A three-bedroom pool villa in Laguna or Layan runs between $2,500 and $4,500 per month depending on finish level and proximity to the beach. The equivalent in Dubai’s Palm Jumeirah or Emirates Hills starts at $8,000 and climbs fast. A family spending $6,000 a month in Phuket , villa, international school fees, domestic staff, dining out four nights a week, and weekend day trips , is living at a standard that would cost $15,000 to $18,000 in Dubai, and they know it.
The cost arbitrage is real, but it is not what closes the decision. What closes it is the quality of daily life once that money is deployed.
The beach is not a weekend destination in Phuket. It is a Tuesday morning before a 9 a.m. call. The traffic, while genuinely frustrating on the main arteries, dissolves completely once you are north of Thalang. The food culture , not resort food, but the actual restaurants run by Thai families in Cherng Talay market or the newer wave of international operators in Boat Avenue , is strong enough that eating out six days a week does not feel like an indulgence, it feels like the point.
International school enrollment on the island has expanded significantly in recent years. UWC Thailand, which opened its Phuket campus in 2017, now draws families specifically because the IB program is credible enough that children leave it with genuine university options. HeadStart International, British International School Phuket, and QSI International are all running full enrollment cycles with waiting lists in certain year groups. Parents choosing where to raise children are not choosing Phuket despite the schools. They are choosing it partly because of them.
The remote work shift matters here too, but not in the way the 2021 digital nomad narrative framed it. The people staying in Phuket now are not living out of coworking spaces on 30-day tourist visas. Many hold Thailand Elite Visas, LTR Visas for remote workers or wealthy pensioners, or are in the process of establishing Thai company structures that give them legal long-stay residency. The infrastructure for staying legally and comfortably has matured.
Where Dubai Still Leads , and Where Phuket Has the Stronger Pull
Dubai wins on speed. If your business requires physical proximity to Gulf capital, South Asian supply chains, or African market entry, there is no substitution for a Dubai address. The DIFC and Dubai Internet City ecosystems are not replicated anywhere in Southeast Asia at equivalent depth. Year-round air conditioning, 24-hour city rhythm, Michelin-star density, and a government that treats business formation as a core service , Dubai does these things at a level Phuket is not trying to match.

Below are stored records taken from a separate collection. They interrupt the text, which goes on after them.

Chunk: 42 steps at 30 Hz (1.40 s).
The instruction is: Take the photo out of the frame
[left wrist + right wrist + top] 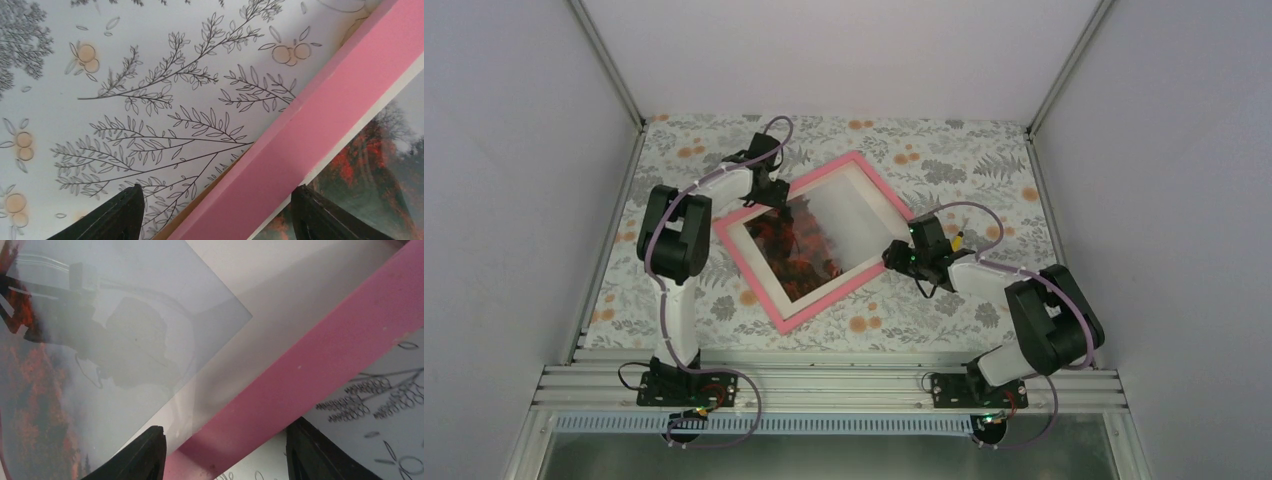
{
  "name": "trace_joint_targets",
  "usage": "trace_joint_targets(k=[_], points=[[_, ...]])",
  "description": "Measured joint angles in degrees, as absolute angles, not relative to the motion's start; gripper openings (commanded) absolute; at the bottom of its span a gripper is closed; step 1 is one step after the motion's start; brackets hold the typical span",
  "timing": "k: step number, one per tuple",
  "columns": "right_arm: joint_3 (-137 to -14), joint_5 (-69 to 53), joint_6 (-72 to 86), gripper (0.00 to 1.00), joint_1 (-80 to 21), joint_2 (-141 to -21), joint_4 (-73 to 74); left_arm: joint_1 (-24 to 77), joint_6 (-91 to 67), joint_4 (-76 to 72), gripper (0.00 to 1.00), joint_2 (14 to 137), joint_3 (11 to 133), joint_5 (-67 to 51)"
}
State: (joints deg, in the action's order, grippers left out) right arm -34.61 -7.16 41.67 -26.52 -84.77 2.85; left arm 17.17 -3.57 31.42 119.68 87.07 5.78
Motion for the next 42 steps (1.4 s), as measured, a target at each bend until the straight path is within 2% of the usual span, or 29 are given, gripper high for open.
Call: trace_joint_targets(k=[2, 7, 12, 18, 25, 34, 42], points=[[-34.7, -7.2, 41.8, 0.47, -26.6, -85.6, 1.5, 16.9, -3.5, 31.6, 0.60, 120.7, 87.6, 5.2], [-36.2, -6.6, 41.7, 0.34, -26.5, -88.2, 0.0, 16.3, -1.0, 31.6, 0.32, 121.6, 87.8, 4.1], [-40.5, -2.7, 41.0, 0.26, -25.6, -92.2, -0.8, 16.4, 3.8, 33.6, 0.24, 120.1, 86.1, 4.0], [-47.2, -0.1, 37.8, 0.19, -25.4, -97.4, 1.4, 16.2, -2.5, 31.3, 0.24, 115.9, 79.4, 4.3], [-55.1, 0.5, 30.2, 0.19, -21.5, -102.7, 5.1, 17.3, -12.3, 27.6, 0.26, 107.2, 66.8, 1.1], [-58.3, -0.1, 20.7, 0.23, -13.7, -105.8, 9.3, 30.5, -26.3, 23.0, 0.29, 100.1, 56.5, -3.5], [-58.9, 0.8, 17.3, 0.36, -12.8, -105.3, 12.8, 36.6, -34.2, 23.2, 0.51, 96.8, 53.0, -3.6]])
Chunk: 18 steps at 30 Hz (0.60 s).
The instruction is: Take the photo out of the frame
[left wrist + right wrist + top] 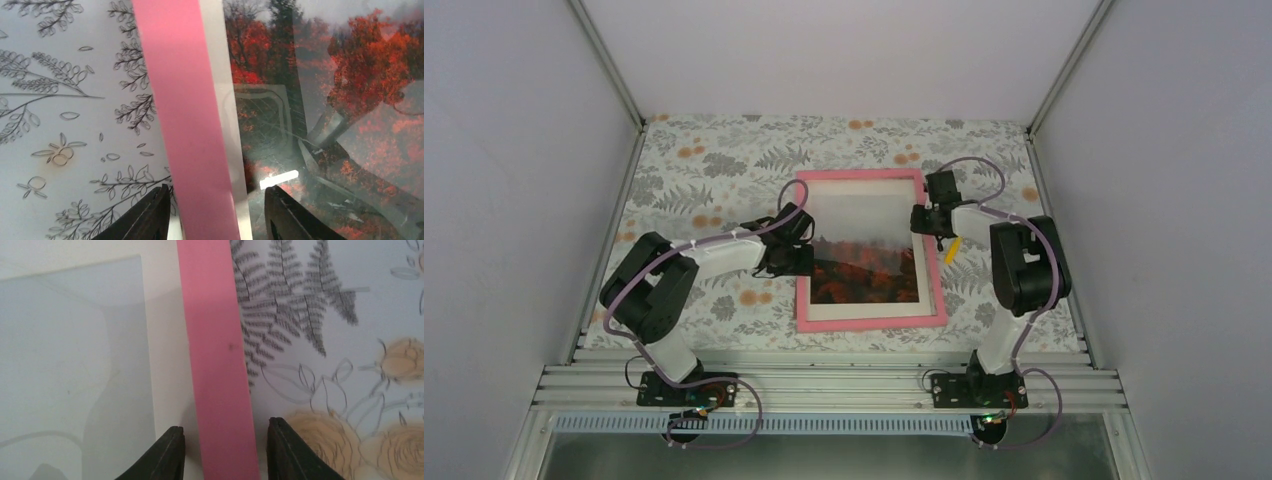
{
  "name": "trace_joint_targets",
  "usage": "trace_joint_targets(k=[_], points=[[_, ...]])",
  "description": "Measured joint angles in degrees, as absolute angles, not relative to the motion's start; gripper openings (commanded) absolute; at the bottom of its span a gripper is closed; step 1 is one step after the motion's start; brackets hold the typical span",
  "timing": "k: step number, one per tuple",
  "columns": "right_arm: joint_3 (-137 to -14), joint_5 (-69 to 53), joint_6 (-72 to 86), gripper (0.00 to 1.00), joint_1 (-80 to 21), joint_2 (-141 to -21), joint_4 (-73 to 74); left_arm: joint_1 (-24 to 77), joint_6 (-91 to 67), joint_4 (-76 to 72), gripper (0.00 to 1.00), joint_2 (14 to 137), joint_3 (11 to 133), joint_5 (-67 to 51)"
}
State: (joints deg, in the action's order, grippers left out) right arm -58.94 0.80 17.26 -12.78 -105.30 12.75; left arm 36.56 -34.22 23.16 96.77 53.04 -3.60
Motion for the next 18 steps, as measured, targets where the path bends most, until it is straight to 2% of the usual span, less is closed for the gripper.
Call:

But the people leaving Dubai for Phuket are not fleeing dysfunction. They are making a values recalibration.
If Dubai is built for acceleration, Phuket is increasingly built for people who have already accelerated and want to live inside the result.
They are choosing duration over velocity. They are choosing a community they can walk into on a Tuesday afternoon over a network that requires a corporate context to activate. They are choosing a climate that, despite the May and June rains, gives them more days of actual outdoor living than Dubai’s summer, which effectively locks residents indoors from June through September.
The Question Worth Asking Now
The comparison to Dubai used to embarrass Phuket. It shouldn’t have, but it did , in the sense that the island was always measured against what it lacked rather than what it offered on its own terms.
That framing has expired.
The international community here in 2025 is not an expat bubble waiting to pop. It is a layered, specific, economically diverse resident base that includes people who have lived in Dubai, Singapore, London, and New York and made a considered choice. They have the references. They did the math. They are here because the math came out right and the life felt better , not as a compromise, but as the actual destination.
For anyone still running that comparison, the useful question is no longer which city is bigger. It is which city you would actually want to come home to at the end of the week. More people are answering that question in the same direction.